Lini Indonesia, Jakarta - Di tengah disahkannya Perubahan Ketiga Undang-undang Kepolisian, ada satu penghargaan yang dianggap menjadi cerminan semangat perbaikan tersebut.
"Hoegeng Award hadir bukan sekadar seremoni, melainkan bukti nyata bahwa nilai-nilai kejujuran dan pengabdian masih hidup di tubuh institusi Polri".
"Penghargaan ini dinamakan untuk mengenang Jenderal Hoegeng Imam Santoso".
"Ia adalah mantan Kepala Kepolisian Negara yang melegenda karena ketegasannya menolak korupsi dan tekanan kekuasaan politik".
"Namanya kini menjadi simbol standar tertinggi integritas yang diidamkan seluruh Jajaran Kepolisian".

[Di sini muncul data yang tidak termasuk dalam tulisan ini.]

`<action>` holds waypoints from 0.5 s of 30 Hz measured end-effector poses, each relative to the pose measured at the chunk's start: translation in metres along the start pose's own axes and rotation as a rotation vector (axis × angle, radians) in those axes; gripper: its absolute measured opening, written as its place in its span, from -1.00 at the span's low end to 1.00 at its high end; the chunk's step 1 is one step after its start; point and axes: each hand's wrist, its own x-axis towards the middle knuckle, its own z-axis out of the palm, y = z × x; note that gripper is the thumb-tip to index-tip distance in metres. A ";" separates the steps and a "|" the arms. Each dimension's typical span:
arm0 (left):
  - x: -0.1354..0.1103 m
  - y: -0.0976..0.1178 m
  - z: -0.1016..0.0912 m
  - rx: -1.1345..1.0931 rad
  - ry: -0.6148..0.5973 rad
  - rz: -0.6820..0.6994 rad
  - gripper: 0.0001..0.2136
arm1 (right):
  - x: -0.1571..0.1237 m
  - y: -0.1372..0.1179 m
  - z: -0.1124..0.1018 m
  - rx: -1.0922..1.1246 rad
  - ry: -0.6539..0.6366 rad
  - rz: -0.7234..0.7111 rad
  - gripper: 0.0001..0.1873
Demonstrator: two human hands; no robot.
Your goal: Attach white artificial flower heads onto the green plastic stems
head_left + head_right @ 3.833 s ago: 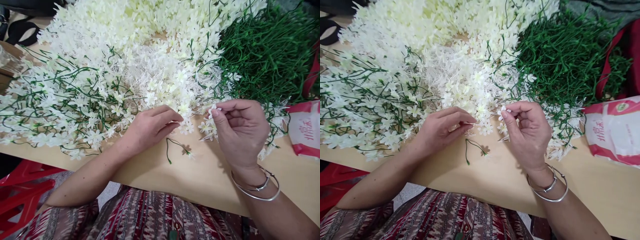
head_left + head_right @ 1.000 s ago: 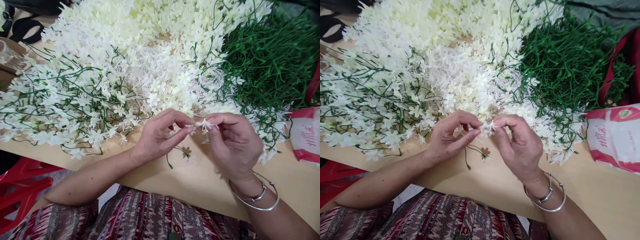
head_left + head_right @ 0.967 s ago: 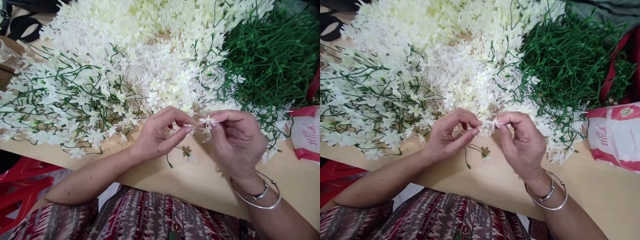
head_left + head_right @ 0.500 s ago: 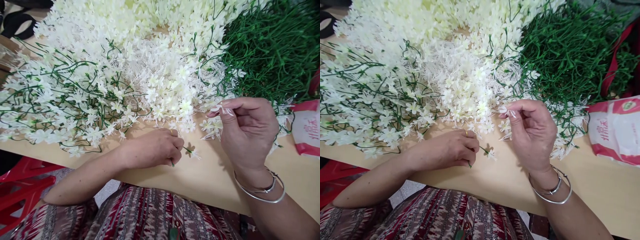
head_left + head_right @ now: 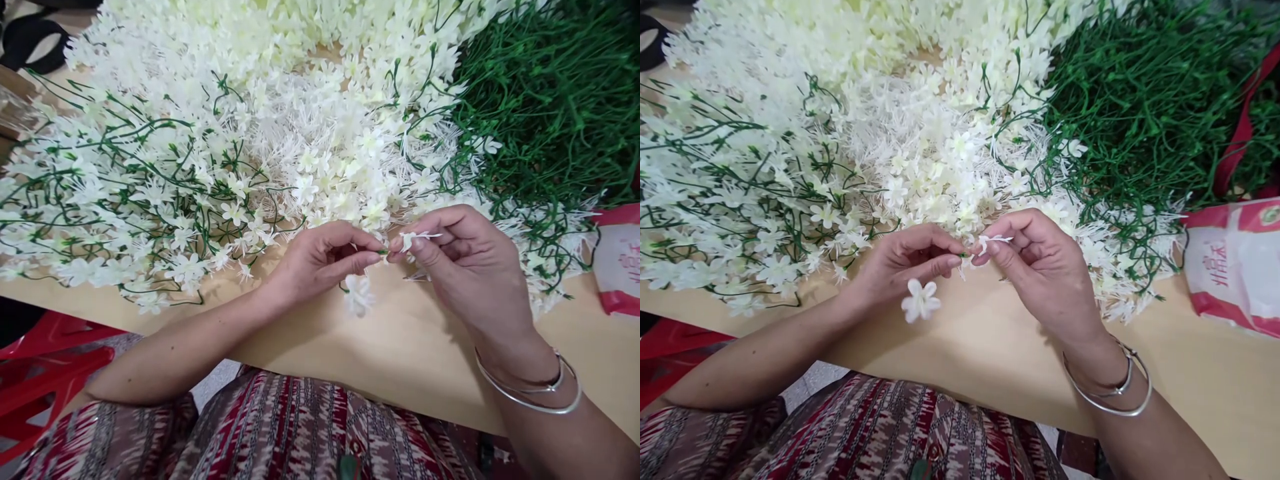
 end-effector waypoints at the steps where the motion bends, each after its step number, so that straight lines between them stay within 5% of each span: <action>1: 0.000 -0.001 0.001 -0.025 0.017 -0.004 -0.80 | 0.001 0.000 -0.002 0.048 -0.031 0.043 -0.90; 8: -0.001 0.002 0.000 0.047 0.133 0.066 -0.81 | 0.007 0.000 -0.005 0.132 -0.118 0.175 -0.79; 15: -0.003 0.005 -0.001 0.095 0.069 0.106 -0.78 | 0.006 0.001 -0.001 0.214 -0.183 0.260 -0.82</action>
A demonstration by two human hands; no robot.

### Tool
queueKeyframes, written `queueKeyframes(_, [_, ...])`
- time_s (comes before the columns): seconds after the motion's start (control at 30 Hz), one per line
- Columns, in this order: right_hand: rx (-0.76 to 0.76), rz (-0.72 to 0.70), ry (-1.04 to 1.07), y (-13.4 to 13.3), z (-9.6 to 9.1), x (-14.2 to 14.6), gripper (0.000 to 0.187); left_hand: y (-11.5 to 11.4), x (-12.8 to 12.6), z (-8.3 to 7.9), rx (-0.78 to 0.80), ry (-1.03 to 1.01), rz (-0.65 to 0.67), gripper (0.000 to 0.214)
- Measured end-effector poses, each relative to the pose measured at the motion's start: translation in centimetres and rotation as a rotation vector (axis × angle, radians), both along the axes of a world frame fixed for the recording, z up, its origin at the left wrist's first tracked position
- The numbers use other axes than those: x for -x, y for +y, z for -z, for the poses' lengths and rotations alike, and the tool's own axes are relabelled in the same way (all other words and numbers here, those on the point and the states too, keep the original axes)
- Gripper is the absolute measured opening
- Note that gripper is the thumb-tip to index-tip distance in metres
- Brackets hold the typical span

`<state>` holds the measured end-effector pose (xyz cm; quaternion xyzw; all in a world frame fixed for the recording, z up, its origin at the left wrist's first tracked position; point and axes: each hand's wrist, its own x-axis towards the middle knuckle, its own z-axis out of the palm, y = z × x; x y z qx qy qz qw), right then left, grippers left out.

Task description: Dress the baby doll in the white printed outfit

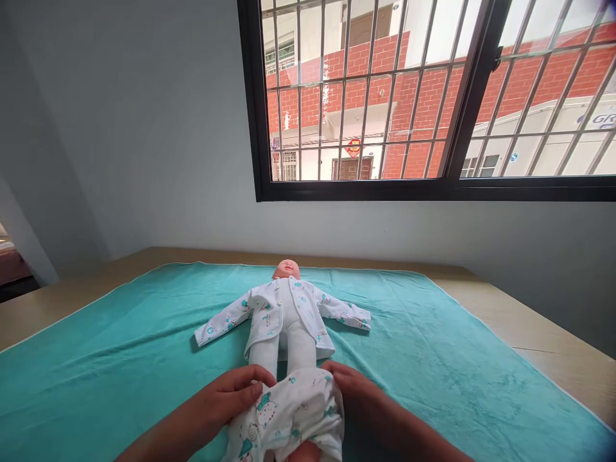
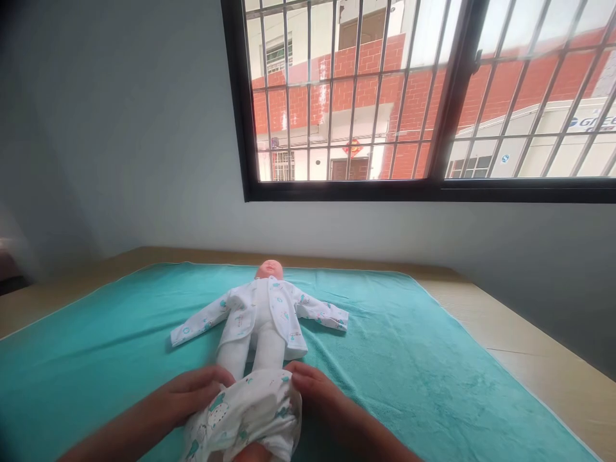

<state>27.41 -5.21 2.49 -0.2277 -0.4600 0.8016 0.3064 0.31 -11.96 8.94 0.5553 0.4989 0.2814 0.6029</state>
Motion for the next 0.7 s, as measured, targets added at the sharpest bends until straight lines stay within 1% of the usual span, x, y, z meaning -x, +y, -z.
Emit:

Hoegeng Award pertama kali digelar pada tahun 2022. Kegiatan ini diselenggarakan bekerja sama dengan media massa, dengan mekanisme yang terbuka dan transparan.
Siapa saja, termasuk masyarakat umum, dapat mengusulkan nama anggota polisi yang dianggap layak menerima penghargaan tersebut.
Ada lima kategori yang dipertandingkan dalam ajang ini. Di antaranya Polisi Berintegritas, Polisi Inovatif, Polisi Berdedikasi, Polisi Pelindung Perempuan dan Anak, serta Polisi yang bertugas di daerah tapal batas dan pedalaman.
Yang membedakan penghargaan ini dengan yang lain adalah proses penilaiannya.
Tidak hanya dilihat dari laporan internal, tim penilai yang terdiri dari pakar independen turun langsung ke lapangan.
Mereka memverifikasi kinerja dan rekam jejak calon penerima agar benar-benar layak menjadi teladan.
Bagi Polri sendiri, Hoegeng Award jelas menjadi momen kebanggaan. Penghargaan ini menjawab pandangan yang sering melukiskan institusi hanya dari sisi buruk oknumnya.
"Di sini, terlihat jelas bahwa masih banyak polisi yang bekerja tulus, jujur, dan mengutamakan kepentingan masyarakat".
Lebih dari sekadar kebanggaan, ajang ini menjadi alat pemulihan kepercayaan publik. Ketika masyarakat melihat ada pengakuan resmi terhadap polisi yang berperilaku baik, jarak antara institusi dan rakyat perlahan bisa menyempit.
Ini juga menjadi motivasi bagi anggota lain untuk meningkatkan kinerja dan menjaga etika.
Hubungan antara Hoegeng Award dengan perubahan Undang-undang Kepolisian yang baru saja disepakati sangat erat. Keduanya memiliki tujuan yang sama, hanya berbeda cara pendekatannya.
Jika Hoegeng Award bekerja dari sisi pembinaan budaya dan nilai, maka undang-undang berperan sebagai payung hukum.
Penghargaan ini menanamkan semangat integritas, sedangkan aturan baru menetapkan standar yang jelas, mulai dari syarat pendidikan, larangan penugasan politik, hingga pengawasan yang lebih ketat.
Dengan begitu, harapannya terbentuk satu kesatuan yang utuh. Hoegeng Award menjadi "jiwa" yang menggerakkan hati, sementara Undang-undang Kepolisian menjadi "kerangka" yang mengatur aturan main.
Keduanya berjalan beriringan untuk mewujudkan Polri yang profesional, netral, dan dicintai segenap rakyat Indonesia.